Хоба! Да я прирождённый боец!
– А-ай... – согнулся пополам маньяк. И вдруг я услышала жалобное: – Зачем же бить-то? Это же я... – он начал разгибаться, но в тусклом отсвете далёкого фонаря вместо лица я различила только волосы, закрывающие лицо.
«Да ну его на фиг! Не знаем мы таких», – подумала я и замахнулась теперь уже сверху.
Хрясь! – и тушка в балахоне бухнулась на брусчатку.
Мешочек с костями лежал на холодной мостовой безобидно и даже как-то жалобно. Можно подумать, и не маньяк вовсе.
А вдруг я убила его?
Любопытство – это моя вторая натура. Аккуратно, носком туфли приподняла оттопыренный край капюшона маньяка, а там...
Упс. Кажись, меня казнят за убийство родовитого гостя нашего государства. Или принца, если этот Джонс на самом деле не Джонс. Омагад!

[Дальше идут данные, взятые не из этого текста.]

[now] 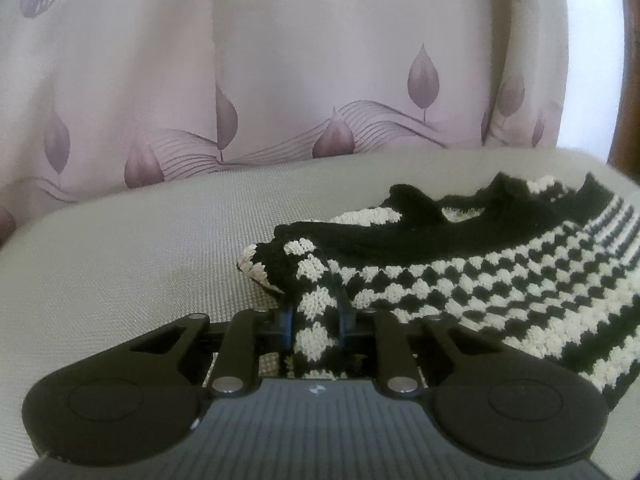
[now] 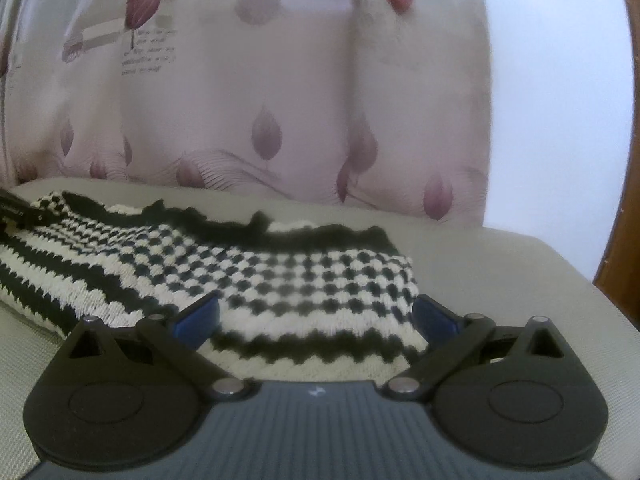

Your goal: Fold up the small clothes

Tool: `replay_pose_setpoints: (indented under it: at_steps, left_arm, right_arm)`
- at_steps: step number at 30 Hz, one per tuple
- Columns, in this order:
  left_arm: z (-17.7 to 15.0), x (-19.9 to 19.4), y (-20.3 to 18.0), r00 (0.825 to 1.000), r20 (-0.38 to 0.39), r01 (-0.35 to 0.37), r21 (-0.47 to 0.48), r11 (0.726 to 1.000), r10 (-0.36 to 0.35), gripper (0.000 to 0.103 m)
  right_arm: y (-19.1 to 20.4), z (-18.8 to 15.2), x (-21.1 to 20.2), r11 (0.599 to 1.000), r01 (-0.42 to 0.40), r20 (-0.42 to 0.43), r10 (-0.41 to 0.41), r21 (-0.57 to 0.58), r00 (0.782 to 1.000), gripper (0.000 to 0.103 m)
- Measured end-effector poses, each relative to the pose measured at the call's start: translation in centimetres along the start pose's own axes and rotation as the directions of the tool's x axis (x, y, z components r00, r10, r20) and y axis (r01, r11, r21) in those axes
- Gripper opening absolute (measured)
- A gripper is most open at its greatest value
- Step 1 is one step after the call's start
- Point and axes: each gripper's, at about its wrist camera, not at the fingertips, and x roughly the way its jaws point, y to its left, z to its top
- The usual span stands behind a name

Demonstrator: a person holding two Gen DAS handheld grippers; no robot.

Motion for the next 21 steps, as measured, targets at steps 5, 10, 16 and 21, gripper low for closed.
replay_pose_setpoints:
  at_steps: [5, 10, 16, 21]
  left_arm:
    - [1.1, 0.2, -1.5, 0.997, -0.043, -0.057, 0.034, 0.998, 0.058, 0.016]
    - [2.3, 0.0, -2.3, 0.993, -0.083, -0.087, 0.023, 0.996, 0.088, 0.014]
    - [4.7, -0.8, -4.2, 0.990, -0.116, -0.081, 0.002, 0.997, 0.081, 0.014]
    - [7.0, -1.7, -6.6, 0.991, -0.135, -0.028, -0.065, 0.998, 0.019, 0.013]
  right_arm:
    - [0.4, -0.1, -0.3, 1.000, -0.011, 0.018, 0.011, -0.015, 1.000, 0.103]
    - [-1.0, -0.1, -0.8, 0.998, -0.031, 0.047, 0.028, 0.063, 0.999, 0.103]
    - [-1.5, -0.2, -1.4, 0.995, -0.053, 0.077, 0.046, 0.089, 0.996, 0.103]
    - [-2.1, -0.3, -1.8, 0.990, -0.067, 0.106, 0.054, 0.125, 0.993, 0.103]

А ведь я ещё так молода... Да, горбата, но жить-то всё равно хочется. Как говорится, пятая точка отчаянно верит в чудеса.
– Етишкина ты жисть! – невольно вырвалось у меня.
Я уже говорила, что моя жизнь – это драма с элементами комедии? Забудьте. Моя жизнь – трагедия. Ломаная, ага.
Если любопытство – это моя вторая натура, то жалостливость – третья.
Я взвалила увесистого чувачка в прямом смысле себе на горб и потащила. Тот еле-еле подёргивал ногами, нисколько не помогая этим мне тащить ношу.